* [WORK ORDER] Take the data below and filter it for lines containing the word "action"; show each line found.

* [THE RECORDS]
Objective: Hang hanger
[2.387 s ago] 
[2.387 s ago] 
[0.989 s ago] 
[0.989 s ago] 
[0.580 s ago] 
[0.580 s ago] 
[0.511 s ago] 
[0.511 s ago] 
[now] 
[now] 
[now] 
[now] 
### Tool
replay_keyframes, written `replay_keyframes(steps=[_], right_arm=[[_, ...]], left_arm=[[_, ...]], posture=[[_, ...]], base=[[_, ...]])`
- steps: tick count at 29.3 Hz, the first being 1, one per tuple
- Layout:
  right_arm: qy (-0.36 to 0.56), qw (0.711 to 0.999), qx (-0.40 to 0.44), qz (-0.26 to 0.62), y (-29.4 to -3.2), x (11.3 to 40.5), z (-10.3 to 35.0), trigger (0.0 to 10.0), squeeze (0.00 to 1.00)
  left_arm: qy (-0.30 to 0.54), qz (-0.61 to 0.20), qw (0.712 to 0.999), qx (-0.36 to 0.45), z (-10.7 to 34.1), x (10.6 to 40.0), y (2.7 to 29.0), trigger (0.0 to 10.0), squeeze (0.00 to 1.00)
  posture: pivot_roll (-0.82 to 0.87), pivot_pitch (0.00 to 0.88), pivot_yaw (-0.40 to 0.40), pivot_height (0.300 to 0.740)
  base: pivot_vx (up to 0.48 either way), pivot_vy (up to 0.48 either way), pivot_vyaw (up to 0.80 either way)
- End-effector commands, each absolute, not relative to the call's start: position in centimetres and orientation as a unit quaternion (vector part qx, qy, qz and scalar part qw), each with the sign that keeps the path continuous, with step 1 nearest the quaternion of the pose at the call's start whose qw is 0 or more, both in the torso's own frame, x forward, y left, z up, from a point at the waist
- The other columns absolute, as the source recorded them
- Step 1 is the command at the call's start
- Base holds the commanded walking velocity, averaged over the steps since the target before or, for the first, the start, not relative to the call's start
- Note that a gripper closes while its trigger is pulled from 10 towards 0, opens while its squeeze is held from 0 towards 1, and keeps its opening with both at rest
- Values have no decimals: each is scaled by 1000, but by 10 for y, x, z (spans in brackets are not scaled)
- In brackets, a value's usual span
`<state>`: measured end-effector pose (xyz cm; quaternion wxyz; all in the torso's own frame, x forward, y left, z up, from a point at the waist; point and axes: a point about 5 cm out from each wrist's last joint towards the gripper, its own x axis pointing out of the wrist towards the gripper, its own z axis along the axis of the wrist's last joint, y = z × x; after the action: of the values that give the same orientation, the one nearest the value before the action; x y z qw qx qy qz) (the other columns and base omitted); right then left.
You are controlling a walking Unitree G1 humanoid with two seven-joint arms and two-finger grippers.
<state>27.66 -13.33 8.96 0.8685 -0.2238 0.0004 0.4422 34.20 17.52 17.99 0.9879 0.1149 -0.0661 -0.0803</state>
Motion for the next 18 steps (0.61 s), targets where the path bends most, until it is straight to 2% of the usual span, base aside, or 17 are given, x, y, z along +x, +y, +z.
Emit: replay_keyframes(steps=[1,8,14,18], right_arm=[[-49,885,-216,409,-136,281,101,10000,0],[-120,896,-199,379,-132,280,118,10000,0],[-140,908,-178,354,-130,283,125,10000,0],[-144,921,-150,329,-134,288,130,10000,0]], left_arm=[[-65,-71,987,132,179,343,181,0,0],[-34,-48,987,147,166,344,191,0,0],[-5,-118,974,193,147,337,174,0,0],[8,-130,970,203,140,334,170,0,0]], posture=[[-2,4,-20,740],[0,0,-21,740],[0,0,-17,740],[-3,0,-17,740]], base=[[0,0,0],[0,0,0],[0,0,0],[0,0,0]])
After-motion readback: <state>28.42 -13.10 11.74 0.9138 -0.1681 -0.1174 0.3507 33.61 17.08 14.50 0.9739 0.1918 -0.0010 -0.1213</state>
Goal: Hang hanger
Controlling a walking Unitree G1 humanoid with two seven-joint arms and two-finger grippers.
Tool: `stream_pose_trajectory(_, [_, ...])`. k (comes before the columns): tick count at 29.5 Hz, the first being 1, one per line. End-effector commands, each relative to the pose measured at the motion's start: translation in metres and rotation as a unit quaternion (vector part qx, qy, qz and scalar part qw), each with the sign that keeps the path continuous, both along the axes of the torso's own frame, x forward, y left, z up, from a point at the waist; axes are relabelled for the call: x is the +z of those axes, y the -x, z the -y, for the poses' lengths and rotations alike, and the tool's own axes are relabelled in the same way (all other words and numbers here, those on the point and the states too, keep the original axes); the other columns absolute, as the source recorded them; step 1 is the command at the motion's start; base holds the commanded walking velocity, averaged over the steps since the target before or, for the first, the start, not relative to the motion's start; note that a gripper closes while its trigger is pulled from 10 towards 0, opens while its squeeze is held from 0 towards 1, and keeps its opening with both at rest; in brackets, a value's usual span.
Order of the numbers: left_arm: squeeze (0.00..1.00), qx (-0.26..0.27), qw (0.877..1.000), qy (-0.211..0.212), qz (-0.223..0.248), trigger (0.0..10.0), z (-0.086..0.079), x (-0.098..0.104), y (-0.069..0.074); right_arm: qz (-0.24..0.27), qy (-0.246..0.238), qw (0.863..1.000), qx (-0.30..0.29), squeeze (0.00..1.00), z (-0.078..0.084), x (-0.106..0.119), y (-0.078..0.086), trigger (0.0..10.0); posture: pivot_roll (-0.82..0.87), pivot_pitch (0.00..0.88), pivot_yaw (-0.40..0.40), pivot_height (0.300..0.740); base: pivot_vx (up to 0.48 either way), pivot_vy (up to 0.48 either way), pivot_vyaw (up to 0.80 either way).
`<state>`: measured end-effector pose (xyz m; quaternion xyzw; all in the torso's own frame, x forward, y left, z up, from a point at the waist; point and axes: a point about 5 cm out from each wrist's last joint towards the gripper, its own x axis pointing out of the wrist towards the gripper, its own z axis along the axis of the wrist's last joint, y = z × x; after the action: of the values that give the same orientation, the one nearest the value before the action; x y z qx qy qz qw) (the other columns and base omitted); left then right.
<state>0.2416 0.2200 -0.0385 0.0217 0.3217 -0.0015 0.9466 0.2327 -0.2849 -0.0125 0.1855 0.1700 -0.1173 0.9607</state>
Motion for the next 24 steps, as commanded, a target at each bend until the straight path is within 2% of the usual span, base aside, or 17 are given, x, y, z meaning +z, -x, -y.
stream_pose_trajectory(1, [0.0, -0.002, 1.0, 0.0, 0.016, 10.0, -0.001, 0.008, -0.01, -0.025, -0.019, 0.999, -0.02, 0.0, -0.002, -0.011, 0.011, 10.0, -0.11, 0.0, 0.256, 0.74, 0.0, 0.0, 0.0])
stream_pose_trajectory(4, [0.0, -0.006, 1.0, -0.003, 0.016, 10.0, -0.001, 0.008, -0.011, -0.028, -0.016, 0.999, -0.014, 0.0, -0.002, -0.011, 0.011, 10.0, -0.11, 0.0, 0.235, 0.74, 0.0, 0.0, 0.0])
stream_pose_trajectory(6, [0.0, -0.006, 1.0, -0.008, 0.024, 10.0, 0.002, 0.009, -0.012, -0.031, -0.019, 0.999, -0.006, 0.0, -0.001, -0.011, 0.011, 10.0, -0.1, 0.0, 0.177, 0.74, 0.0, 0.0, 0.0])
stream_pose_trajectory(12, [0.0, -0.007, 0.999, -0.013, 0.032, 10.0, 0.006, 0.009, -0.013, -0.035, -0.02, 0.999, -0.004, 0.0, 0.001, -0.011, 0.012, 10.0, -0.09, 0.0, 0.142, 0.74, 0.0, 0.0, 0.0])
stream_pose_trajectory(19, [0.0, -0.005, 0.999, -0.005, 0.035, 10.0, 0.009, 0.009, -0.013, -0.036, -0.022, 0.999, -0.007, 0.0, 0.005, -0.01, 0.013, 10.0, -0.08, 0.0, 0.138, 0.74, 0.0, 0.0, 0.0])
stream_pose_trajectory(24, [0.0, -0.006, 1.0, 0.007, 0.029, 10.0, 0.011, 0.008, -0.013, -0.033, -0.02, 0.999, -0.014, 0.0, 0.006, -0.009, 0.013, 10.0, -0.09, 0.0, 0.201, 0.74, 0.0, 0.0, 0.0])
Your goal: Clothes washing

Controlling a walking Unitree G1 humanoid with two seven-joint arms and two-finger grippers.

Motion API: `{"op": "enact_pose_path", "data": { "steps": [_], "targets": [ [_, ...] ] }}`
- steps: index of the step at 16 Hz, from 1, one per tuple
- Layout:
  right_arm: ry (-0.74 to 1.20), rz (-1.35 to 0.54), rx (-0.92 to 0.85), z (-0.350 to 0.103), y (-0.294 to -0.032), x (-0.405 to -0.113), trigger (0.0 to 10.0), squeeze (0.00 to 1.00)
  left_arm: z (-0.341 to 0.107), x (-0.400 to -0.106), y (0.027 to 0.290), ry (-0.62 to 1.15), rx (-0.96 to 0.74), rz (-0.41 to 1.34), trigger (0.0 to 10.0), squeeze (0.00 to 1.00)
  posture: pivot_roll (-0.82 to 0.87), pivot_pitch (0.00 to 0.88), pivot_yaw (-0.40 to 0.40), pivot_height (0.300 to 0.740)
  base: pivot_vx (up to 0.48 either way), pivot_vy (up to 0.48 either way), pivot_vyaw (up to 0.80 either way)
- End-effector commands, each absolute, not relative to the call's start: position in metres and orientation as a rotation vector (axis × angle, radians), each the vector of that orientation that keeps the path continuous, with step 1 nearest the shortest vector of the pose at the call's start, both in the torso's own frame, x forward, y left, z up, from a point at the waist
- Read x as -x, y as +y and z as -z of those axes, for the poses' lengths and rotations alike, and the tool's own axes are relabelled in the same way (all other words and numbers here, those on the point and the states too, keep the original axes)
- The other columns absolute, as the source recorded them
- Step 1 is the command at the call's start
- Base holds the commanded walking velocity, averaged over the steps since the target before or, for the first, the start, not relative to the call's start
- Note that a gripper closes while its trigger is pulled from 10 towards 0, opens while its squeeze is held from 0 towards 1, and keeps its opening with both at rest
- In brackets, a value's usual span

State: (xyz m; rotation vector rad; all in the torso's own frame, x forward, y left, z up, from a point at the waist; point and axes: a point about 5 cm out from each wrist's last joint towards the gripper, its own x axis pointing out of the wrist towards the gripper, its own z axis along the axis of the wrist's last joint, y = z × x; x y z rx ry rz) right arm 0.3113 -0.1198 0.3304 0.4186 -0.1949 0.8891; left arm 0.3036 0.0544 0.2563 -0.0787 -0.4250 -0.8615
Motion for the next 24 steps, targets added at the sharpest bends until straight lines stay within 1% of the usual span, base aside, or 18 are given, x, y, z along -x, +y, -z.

* [ANSWER TO THIS TASK]
`<state>`: measured end-effector pose (xyz cm; quaternion wxyz; all in the torso's own frame, x forward, y left, z up, from a point at the waist; point and axes: a point about 5 cm out from each wrist's last joint towards the gripper, its own x axis pointing out of the wrist towards the gripper, its own z axis along the axis of the wrist's last joint, y = z × x; after the action: of the values that give the same orientation, the one nearest the value before the action; x y z qw qx qy qz) (the other columns and base omitted); right then left.
`<state>`: measured end-effector pose (xyz m; quaternion xyzw; all in the torso's own frame, x forward, y left, z up, from a point at the waist; point and axes: a point about 5 cm out from each wrist's last joint towards the gripper, its own x axis pointing out of the wrist towards the gripper, its own z axis along the axis of the wrist's last joint, y = z × x; after the action: of the values that give the same orientation, the one nearest the value before the action; x y z qx qy qz qw) (the other columns and base omitted); left then right.

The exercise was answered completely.